Sept. 18 - Oct. 1, 2012

Sharing a moment with Columbia Ebersole BY DONNA SHELLEY Chances are that if you frequent the Winn-Dixie in the City of South Miami you have had your milk, bread and other grocery items swiped, rung-up and bagged by Columbia Ebersole. Columbia attracts attention because, well to put it politely, she is not the youngest store clerk in the cashiering business. “I hope you’re not going to print my age,” she pleads more than once. Columbia’s sprightliness and consistent good humor belie the somewhat sobering fact that she has been ringing sales for the same company for over 50 years. This is quite the remarkable feat to accomplish in the modern world of employment uncertainty. It is difficult to imagine being with ANY job or company for so long, especially in the everdynamic realm of large, national chain stores. Witness the merger between her employer, Winn-Dixie and Bi-Lo in March of this year. Persuading Columbia to leave the selling floor and her customers for the relative quiet of the employee break room was no easy feat.

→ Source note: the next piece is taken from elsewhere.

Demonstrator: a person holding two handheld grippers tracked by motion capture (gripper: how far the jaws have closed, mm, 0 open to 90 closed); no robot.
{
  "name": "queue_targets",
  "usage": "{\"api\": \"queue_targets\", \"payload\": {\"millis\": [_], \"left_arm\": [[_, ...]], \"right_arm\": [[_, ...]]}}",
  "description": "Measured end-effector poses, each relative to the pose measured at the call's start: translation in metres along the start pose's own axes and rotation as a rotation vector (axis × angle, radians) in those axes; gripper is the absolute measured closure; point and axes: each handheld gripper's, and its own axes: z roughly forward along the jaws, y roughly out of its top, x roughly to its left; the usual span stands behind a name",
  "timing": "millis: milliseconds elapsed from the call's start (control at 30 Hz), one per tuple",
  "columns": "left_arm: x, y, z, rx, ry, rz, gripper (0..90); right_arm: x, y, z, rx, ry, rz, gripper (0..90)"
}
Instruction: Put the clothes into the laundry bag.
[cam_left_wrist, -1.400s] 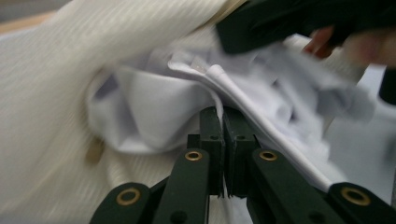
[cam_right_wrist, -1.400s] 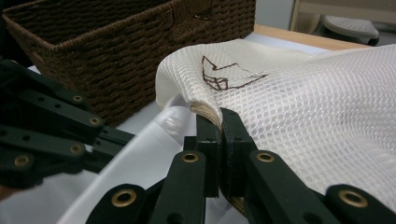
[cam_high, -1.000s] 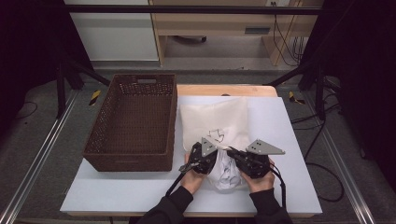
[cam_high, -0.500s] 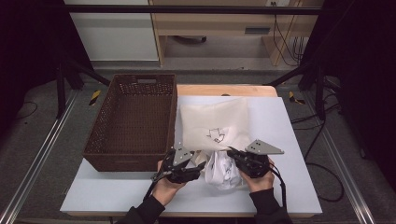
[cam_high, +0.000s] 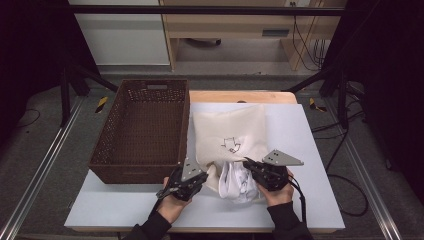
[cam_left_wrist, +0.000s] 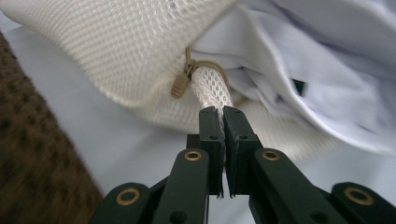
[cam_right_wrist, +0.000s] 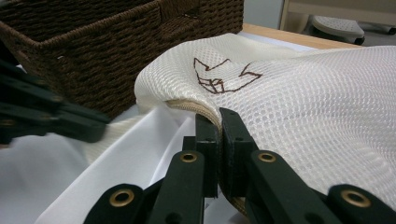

An interview for the local paper is just not as important as serving her customers. “I couldn’t have done this work for so long if I didn’t really enjoy being around people,” she says. A marvelous attitude really, because people may not always be at their best as they hastily grab something for dinner while carefully steering their grocery cart down aisles crowded with other cheerful shoppers. Columbia comes from the small Pennsylvania town of West

Columbia Ebersole on the job at Winn-Dixie ––––––––––––––––––––––––––––––––––––––––––––

Pittsburg, population 808 (no ‘h’ and not to be confused with the metropolis of Pittsburgh). She came to Florida with her husband about 55 years ago. She has always worked in South Miami. Initially, at the Winn-Dixie that was once located on US 1 and later at their current location on Southwest 73rd Street. Church, work and family take up most of Columbia’s time. She has two children, three grandchildren and two greatgrandchildren. Recently, one grandson, while in Jacksonville, was having a casual conversation with an acquaintance from Miami in which he mentioned that his grandmother worked for Winn-Dixie. “I know her! Her name is Columbia,” said the man. She cites her greatest accomplishments as being a terrific mother and grandmother. She is also proud of her relationships with all of the customers she has known and served over the years. “I have always tried to do my best and treat others as I would like to be treated. I’ve met all kinds of people,” she said with a smile. Asked about her hobbies, Columbia said that reading books about taking care of oneself was something she really enjoyed. Given her upbeat nature and abilities at the checkout, it appears that her choice of reading material has paid-off. Columbia’s daughter will be moving to Daytona soon. She has invited her mother to move north and live with her by the end of the year. So, sometime in December 2012, the woman who surely must be the longest-employed cashier in WinnDixie’s 57-year history will hang up her apron and come out from behind the register.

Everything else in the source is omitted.